▸ **What is being asked**: Transcribe only the lines of the listing below from the one holding "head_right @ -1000" through the one holding "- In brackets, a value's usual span", inclusive, without any change.

*** Supplied material Section Begins ***

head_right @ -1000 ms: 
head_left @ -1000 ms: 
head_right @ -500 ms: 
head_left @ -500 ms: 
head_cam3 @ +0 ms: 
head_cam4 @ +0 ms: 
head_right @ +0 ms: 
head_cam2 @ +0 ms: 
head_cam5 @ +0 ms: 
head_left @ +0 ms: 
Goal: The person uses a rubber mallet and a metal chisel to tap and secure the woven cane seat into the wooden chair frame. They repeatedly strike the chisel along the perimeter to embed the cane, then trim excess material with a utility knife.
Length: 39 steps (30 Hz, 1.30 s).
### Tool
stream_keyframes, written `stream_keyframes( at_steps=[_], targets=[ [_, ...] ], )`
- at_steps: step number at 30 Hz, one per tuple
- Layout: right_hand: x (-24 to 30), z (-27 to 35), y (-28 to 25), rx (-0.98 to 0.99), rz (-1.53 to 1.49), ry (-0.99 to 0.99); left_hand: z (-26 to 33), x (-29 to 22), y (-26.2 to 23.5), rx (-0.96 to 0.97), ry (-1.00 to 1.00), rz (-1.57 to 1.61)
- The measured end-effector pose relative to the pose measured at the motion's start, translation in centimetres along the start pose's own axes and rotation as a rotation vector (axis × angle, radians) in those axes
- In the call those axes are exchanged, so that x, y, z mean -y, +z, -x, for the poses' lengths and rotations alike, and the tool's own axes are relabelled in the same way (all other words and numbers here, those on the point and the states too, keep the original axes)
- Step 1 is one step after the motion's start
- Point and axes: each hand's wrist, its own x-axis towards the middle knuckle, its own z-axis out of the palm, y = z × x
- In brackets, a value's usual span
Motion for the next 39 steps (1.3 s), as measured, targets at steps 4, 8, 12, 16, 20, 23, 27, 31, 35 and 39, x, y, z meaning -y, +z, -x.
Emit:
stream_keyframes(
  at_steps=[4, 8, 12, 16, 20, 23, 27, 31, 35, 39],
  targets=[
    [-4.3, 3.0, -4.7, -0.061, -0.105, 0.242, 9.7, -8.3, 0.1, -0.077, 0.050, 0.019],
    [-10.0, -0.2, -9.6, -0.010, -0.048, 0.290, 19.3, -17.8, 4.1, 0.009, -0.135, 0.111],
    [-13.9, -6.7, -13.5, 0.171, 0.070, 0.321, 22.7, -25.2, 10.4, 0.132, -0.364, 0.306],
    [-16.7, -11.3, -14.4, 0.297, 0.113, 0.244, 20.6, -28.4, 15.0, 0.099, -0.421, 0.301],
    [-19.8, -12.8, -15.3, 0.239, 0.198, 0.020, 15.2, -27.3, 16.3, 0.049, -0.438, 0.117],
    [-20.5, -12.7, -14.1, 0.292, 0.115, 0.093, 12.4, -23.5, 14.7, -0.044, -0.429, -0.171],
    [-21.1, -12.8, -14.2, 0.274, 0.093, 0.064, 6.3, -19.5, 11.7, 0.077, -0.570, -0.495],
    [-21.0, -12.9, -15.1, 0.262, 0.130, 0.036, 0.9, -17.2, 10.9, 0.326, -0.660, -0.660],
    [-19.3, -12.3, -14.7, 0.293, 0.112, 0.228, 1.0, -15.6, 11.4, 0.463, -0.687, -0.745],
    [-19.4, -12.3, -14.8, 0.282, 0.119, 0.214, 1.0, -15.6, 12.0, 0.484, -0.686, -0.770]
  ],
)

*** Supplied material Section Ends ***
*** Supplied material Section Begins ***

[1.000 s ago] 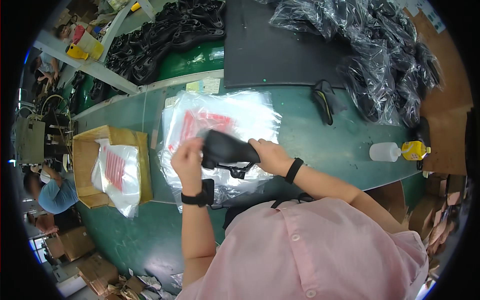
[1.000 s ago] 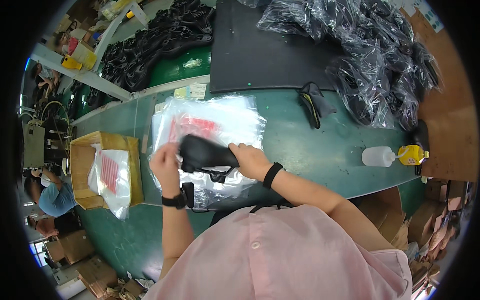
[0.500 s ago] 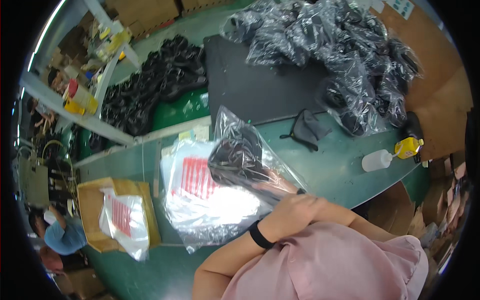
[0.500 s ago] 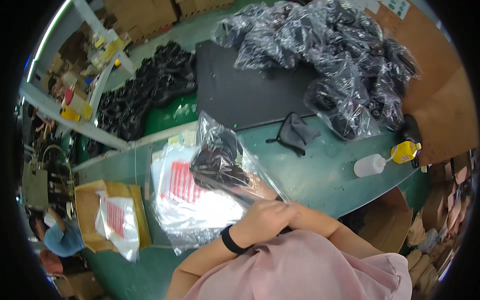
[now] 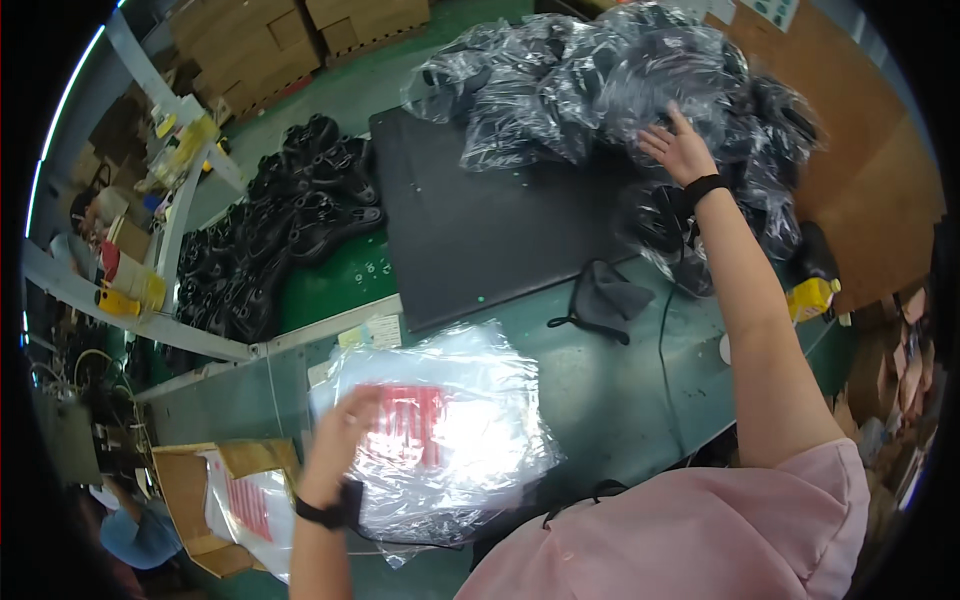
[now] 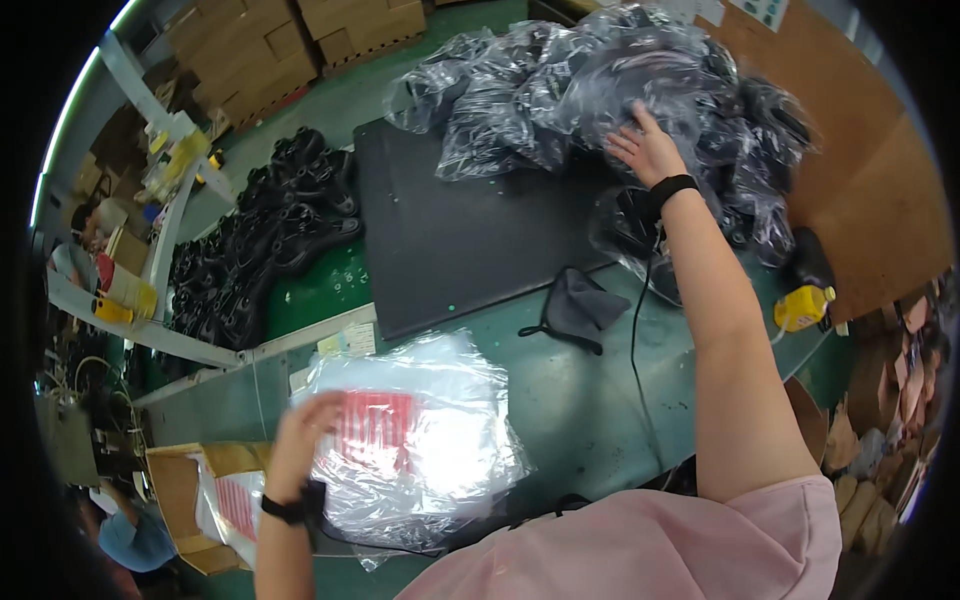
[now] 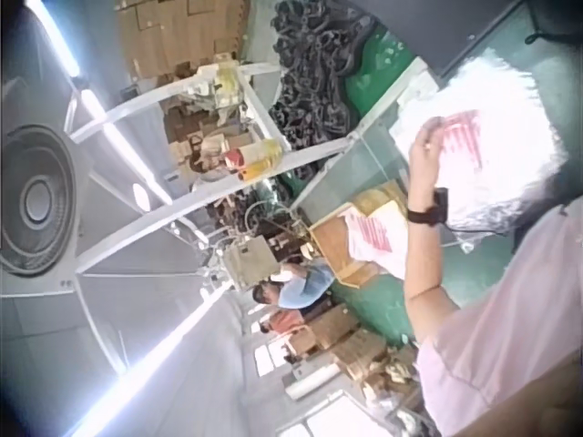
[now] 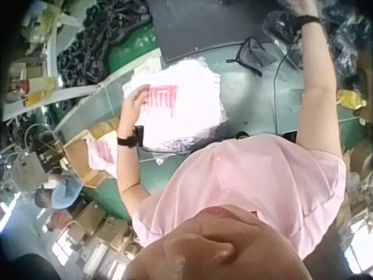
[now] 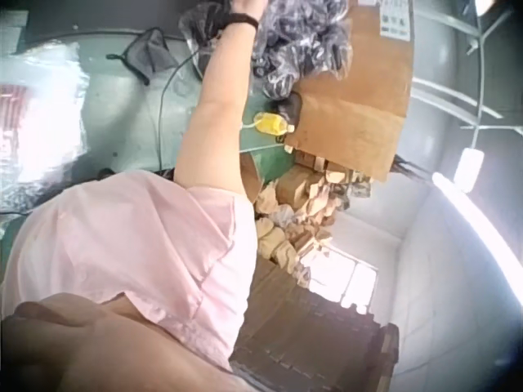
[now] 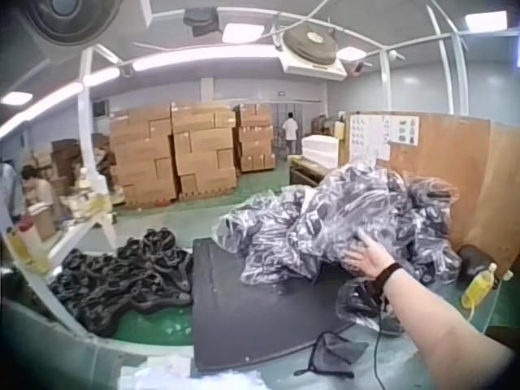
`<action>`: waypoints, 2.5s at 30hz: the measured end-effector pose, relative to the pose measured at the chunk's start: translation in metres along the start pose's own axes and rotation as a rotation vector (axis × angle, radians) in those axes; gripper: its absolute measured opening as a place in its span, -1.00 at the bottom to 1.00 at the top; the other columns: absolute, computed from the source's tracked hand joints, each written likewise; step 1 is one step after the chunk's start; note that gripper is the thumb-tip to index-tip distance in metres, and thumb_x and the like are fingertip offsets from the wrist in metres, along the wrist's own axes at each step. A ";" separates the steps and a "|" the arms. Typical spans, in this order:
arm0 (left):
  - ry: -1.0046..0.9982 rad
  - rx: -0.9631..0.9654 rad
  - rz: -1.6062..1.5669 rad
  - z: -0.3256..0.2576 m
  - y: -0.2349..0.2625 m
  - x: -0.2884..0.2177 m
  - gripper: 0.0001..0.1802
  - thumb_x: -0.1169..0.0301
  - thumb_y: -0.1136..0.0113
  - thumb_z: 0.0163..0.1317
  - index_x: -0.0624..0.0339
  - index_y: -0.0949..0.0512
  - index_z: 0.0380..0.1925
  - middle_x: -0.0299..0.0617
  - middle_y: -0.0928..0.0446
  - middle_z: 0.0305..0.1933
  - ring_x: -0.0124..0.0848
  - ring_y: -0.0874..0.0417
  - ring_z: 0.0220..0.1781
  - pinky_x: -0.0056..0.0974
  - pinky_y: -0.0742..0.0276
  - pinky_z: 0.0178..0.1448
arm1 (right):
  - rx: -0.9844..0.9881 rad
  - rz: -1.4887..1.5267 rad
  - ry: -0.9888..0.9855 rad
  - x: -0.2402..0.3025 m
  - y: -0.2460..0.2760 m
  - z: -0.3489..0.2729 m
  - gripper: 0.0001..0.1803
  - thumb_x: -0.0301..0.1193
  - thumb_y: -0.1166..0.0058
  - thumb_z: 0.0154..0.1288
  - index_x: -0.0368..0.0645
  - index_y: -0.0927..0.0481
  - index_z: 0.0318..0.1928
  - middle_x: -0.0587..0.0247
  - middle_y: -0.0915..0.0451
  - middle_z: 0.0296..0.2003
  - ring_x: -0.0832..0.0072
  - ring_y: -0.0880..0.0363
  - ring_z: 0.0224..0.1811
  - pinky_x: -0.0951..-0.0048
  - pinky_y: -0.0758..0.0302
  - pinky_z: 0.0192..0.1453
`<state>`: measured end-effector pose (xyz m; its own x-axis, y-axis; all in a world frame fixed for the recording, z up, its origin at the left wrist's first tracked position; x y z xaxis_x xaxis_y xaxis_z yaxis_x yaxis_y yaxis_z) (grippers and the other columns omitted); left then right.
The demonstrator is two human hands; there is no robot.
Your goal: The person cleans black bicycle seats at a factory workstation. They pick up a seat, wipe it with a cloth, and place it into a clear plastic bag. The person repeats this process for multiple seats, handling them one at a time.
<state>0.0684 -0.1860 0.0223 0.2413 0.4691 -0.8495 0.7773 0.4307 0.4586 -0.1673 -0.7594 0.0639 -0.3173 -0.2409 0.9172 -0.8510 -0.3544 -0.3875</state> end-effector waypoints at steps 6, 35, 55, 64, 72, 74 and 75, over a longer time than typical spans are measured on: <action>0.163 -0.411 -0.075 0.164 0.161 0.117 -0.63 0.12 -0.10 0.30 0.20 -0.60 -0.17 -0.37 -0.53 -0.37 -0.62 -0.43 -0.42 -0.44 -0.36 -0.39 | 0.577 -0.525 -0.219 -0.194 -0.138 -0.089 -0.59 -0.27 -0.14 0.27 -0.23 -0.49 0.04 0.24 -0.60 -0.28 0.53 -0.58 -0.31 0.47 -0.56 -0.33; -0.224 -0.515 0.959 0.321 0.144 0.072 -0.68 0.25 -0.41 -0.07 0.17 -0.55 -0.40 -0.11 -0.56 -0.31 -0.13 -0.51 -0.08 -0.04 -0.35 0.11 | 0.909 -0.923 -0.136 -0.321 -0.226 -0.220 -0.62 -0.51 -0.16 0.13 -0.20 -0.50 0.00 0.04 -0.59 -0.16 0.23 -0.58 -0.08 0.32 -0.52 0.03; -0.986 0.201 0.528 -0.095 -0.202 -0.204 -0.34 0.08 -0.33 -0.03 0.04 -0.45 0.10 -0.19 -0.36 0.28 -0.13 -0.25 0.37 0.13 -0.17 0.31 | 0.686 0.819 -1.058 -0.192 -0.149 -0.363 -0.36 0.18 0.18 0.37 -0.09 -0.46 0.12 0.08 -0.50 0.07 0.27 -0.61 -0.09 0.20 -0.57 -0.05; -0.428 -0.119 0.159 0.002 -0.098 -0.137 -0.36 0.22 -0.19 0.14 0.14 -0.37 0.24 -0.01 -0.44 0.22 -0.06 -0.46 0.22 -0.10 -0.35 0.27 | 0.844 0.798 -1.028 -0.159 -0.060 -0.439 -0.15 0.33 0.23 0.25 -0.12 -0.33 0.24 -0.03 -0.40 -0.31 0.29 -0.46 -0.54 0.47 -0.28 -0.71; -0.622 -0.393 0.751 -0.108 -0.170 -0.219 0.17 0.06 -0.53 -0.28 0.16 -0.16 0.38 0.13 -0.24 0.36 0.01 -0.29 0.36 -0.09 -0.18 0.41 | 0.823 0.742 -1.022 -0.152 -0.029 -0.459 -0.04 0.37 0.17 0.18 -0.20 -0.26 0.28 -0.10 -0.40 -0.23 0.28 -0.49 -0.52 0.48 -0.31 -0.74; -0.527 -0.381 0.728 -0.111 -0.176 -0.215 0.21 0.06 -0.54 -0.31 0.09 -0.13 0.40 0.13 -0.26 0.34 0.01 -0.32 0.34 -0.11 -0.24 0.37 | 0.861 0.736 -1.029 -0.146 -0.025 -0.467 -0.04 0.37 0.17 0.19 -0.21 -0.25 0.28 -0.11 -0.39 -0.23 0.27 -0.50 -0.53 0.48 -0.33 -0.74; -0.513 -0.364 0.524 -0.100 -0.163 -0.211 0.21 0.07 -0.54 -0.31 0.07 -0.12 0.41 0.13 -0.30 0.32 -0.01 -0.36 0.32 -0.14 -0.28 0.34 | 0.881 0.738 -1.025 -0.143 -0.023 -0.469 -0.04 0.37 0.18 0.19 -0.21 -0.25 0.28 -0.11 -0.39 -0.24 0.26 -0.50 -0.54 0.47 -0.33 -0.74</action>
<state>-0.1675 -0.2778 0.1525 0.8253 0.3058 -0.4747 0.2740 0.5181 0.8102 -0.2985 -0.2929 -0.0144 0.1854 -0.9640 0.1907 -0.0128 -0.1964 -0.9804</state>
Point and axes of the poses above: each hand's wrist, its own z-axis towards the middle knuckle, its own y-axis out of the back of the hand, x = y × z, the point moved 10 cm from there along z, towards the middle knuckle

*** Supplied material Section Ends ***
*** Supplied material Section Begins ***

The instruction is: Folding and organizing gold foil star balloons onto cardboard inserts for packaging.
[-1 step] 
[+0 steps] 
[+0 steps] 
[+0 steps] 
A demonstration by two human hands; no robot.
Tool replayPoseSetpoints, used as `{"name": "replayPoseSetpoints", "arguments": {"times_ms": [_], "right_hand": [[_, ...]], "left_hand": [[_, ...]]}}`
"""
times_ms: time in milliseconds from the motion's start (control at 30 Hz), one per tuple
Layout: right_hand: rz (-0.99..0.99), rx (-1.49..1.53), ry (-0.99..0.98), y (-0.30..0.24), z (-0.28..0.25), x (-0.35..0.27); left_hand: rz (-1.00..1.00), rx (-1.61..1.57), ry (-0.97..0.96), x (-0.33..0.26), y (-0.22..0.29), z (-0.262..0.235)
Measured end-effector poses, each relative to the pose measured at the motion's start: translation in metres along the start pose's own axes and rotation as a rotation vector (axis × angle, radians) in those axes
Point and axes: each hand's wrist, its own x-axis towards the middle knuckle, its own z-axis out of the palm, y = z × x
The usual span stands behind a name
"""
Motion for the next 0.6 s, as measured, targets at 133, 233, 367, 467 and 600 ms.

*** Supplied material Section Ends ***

▸ **Output for this task**:
head_right @ -1000 ms: 
head_left @ -1000 ms: 
head_right @ -500 ms: 
head_left @ -500 ms: 
head_cam3 @ +0 ms: 
head_cam4 @ +0 ms: 
head_right @ +0 ms: 
head_cam2 @ +0 ms: 
head_cam5 @ +0 ms: 
head_left @ +0 ms: 
Goal: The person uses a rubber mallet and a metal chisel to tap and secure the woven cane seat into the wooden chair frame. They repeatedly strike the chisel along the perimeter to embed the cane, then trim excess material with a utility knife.
Length: 39 steps (30 Hz, 1.30 s).
### Tool
stream_keyframes, written `stream_keyframes( at_steps=[_], targets=[ [_, ...] ], )`
- at_steps: step number at 30 Hz, one per tuple
- Layout: right_hand: x (-24 to 30), z (-27 to 35), y (-28 to 25), rx (-0.98 to 0.99), rz (-1.53 to 1.49), ry (-0.99 to 0.99); left_hand: z (-26 to 33), x (-29 to 22), y (-26.2 to 23.5), rx (-0.96 to 0.97), ry (-1.00 to 1.00), rz (-1.57 to 1.61)
- The measured end-effector pose relative to the pose measured at the motion's start, translation in centimetres along the start pose's own axes and rotation as a rotation vector (axis × angle, radians) in those axes
- In the call those axes are exchanged, so that x, y, z mean -y, +z, -x, for the poses' lengths and rotations alike, and the tool's own axes are relabelled in the same way (all other words and numbers here, those on the point and the states too, keep the original axes)
- Step 1 is one step after the motion's start
- Point and axes: each hand's wrist, its own x-axis towards the middle knuckle, its own z-axis out of the palm, y = z × x
- In brackets, a value's usual span

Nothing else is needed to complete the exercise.